WHAT IS NEEDED
All lines with the word "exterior" in the material below are required.

DATA IN THIS EXERCISE
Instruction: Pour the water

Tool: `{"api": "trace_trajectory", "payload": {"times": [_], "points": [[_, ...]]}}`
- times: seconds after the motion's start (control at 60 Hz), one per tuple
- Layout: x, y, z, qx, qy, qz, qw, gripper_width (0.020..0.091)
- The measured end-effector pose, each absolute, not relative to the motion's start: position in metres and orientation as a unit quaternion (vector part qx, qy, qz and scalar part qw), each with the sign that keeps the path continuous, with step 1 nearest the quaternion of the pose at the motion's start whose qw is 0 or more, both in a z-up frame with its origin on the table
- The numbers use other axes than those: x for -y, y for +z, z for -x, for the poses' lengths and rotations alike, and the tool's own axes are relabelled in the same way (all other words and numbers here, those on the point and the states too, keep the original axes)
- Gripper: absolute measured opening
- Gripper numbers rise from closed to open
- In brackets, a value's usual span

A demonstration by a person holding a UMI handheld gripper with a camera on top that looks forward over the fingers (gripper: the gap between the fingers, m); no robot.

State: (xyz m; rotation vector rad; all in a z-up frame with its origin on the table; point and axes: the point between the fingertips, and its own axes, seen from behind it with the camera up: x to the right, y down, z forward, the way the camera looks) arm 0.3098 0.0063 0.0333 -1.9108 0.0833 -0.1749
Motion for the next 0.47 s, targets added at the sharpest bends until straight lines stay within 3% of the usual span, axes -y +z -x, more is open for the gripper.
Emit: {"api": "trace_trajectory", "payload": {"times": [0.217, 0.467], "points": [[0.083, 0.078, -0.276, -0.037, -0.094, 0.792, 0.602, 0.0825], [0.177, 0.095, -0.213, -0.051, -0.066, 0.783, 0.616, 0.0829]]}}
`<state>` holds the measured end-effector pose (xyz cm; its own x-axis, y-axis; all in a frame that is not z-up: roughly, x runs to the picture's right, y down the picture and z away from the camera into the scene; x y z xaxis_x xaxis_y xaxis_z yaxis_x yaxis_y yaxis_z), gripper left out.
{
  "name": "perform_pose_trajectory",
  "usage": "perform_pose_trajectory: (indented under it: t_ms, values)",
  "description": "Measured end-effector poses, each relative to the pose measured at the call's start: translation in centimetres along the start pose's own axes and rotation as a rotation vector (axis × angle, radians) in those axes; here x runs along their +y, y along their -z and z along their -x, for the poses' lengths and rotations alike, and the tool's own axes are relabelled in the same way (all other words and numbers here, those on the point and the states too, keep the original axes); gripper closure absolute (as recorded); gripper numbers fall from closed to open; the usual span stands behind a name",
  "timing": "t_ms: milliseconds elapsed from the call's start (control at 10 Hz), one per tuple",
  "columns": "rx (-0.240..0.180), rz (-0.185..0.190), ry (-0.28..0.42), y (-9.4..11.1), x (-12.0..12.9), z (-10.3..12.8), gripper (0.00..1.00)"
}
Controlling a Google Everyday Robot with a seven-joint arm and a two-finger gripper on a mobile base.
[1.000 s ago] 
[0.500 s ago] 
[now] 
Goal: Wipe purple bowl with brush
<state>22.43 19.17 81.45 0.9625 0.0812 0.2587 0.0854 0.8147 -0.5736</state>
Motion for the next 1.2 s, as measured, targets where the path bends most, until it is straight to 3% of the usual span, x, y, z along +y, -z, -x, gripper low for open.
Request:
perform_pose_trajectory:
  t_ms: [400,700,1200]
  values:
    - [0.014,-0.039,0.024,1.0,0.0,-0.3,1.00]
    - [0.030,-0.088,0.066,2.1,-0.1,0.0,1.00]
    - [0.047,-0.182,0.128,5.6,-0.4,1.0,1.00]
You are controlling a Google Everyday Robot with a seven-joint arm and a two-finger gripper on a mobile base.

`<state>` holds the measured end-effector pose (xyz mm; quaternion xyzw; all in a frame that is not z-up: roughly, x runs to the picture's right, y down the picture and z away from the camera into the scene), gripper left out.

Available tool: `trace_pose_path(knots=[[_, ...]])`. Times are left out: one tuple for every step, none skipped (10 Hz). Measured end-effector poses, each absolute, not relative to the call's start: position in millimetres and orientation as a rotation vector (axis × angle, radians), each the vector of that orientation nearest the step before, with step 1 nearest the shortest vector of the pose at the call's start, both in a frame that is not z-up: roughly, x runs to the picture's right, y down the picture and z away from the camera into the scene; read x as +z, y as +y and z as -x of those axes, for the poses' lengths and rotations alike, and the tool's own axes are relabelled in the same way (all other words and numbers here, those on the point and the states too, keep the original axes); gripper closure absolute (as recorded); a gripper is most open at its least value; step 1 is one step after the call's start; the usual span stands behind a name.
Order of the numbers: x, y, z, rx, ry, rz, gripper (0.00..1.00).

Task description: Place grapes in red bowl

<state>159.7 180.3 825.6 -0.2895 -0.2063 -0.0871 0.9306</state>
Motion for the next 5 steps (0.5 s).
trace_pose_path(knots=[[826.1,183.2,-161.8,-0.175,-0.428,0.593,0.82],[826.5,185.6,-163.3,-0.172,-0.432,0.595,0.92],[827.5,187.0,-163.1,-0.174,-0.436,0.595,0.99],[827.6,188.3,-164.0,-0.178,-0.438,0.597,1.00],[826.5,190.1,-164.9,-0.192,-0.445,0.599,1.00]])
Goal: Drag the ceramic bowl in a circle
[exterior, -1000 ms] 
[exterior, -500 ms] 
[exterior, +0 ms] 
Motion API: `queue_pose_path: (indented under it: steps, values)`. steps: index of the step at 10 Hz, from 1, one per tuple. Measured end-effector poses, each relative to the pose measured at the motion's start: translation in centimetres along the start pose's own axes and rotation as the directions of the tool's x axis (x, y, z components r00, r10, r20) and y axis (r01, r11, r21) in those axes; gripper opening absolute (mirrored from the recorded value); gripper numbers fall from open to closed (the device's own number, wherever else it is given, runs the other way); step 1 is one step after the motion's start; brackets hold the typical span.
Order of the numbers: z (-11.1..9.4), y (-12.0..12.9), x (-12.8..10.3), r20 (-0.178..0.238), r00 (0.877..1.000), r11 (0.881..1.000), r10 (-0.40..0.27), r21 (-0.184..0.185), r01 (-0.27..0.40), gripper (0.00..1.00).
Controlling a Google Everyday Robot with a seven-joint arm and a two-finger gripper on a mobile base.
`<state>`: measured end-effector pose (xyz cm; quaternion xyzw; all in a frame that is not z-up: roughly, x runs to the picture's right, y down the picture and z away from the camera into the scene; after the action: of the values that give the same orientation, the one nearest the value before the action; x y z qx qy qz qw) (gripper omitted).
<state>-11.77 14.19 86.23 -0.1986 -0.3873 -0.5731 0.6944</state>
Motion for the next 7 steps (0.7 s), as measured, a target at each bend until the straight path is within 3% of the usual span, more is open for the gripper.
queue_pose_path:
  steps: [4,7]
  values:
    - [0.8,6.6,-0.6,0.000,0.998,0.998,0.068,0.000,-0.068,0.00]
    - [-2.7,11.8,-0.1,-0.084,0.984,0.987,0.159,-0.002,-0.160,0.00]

YOUR SOLUTION
[exterior, -1000 ms] 
[exterior, -500 ms] 
[exterior, +0 ms] 

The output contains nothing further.